Car enthusiasts and those in the market for a new vehicle are questioning how the changing standards for cars will affect prices on soon-to-be-released vehicles. Ira Riklis breaks down what is happening in government regarding the pollution standards and how it could impact future cars and prices.
The Obama Administration passed a law that would require car makers to aggressively improve fuel efficiency. Under the ruling, designed to fight global warming, Americans expected to be driving sedans with over 50 mpg by 2025. This would have represented significant savings at the pump. Yet Trump’s EPA Administrator Scott Pruitt announced that the Obama Administration operated on incorrect assumptions and announced the dissolution of Obama’s signature environmental bill.
The New Plan?
The EPA has yet to craft a replacement to the plan, but the DOT’s National Highway Traffic Safety Administration must decide how far they will go in weakening the rules for fuel efficiency and greenhouse gas emissions. Whatever the EPA decides, those rules would impact new cars and light trucks built between 2022 and 2025.
California joined with other states to condemn the move. It has a history of applying stricter regulations than federal standards and is widely considered a leader in environmental stewardship. Obama granted the state a waiver to pass even stricter emission lows, which would have forced car makers to comply in order to sell cars in the nation’s largest market.

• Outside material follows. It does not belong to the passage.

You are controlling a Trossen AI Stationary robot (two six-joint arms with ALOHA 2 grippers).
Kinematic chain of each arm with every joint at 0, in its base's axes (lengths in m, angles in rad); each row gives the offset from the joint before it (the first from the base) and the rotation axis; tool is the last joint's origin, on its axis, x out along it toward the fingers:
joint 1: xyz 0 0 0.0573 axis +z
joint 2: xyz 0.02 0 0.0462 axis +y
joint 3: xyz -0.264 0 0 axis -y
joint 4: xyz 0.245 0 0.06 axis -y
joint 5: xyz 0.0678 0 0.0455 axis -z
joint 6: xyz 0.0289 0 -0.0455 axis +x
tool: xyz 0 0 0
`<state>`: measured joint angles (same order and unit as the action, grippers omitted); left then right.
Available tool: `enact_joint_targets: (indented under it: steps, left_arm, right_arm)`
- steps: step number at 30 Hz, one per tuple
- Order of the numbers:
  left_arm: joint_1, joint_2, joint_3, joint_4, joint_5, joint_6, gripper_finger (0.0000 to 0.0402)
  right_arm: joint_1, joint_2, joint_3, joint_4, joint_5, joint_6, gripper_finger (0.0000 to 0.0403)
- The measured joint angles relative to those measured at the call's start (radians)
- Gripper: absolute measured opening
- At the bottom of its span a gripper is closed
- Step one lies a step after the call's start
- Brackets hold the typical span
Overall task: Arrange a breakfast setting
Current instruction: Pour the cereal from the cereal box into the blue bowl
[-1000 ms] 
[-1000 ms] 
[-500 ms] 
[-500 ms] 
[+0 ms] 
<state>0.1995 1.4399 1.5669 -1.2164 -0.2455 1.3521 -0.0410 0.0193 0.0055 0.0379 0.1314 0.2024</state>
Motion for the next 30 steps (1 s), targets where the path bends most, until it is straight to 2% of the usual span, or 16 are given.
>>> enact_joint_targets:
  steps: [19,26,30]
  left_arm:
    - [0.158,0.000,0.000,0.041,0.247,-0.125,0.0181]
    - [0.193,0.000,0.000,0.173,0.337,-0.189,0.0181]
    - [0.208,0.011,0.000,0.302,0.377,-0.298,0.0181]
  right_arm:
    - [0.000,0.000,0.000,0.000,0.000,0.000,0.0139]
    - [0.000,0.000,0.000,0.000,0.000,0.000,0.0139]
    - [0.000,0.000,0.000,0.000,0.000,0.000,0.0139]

The Trump Administration has challenged California’s waiver, which could fracture the market into cars available in California and those abiding by the standards of other states. Leading Democrats immediately spoke out against the new policy.
Obama Emissions Rules
The Obama Administration, via the EPA, passed standards to improve fuel economy to 54.5 mpg for cars and light trucks for Model Year 2025. Combined with other standards set by Obama’s Administration, this doubled current fuel efficiency of new vehicles over those currently in circulation.
Fueled by greater gas efficiency, the legislation heralded in an era of increased fuel economy and lower greenhouse gas emissions. Americans could save $1.7 trillion in gas and reduce U.S. oil dependence by 12 billion barrels.
In favor of the Obama-era rules, California joined seven state attorneys general and more than 30 mayors, who vowed to resist the Trump Administration’s declaration that it would go after states and cities from enforcing the Obama emissions standards.
In a joint statement, the coalition vowed to use their regulatory authority to ensure that cars sold in their jurisdictions would meet or exceed the 2012 ruling.
California has taken the Trump Administration to task for immigration policy and decisions, which has disgruntled President Trump. The Administration seems eager to win the war over relaxed, standardized emissions laws.
Members of the auto industry lobbied the Trump administration to relax the Obama’s rules. It’s not clear how the industry would handle a bisected American auto market if California and its satellite states force a standoff. One scenario is selling car designs with both sets of standards. Another option would be applying stricter California standards nationwide, effectively invalidating the Trump administration’s decision.
According to The New York Times, there’s discord within the auto industry regarding Trump’s plan. EPA’s Scott Pruitt had planned to announce the effort against California from a Chevrolet dealership in Virginia. Those plans were derailed by angry Chevy dealerships reluctant to associate with the regulations.
Free market advocates believe fuel efficiency standards aren’t necessary. According to the scientific community’s Eco Watch, automakers would make fuel-efficient vehicles of the market demanded them. History shows that doesn’t happen without federal regulations.
When the fuel-efficient market stagnated, automakers become reticent to develop other fuel-efficient options. Under the Obama ruling, the nation would have worked toward the goal together, so nobody had to bear the brunt of unsold efficiency inventories.
An increase in fuel efficiency would translate into savings at the pump to offset the estimated $8,000 per car cost for the new technology. Now, we are left to await a decision from the Trump EPA.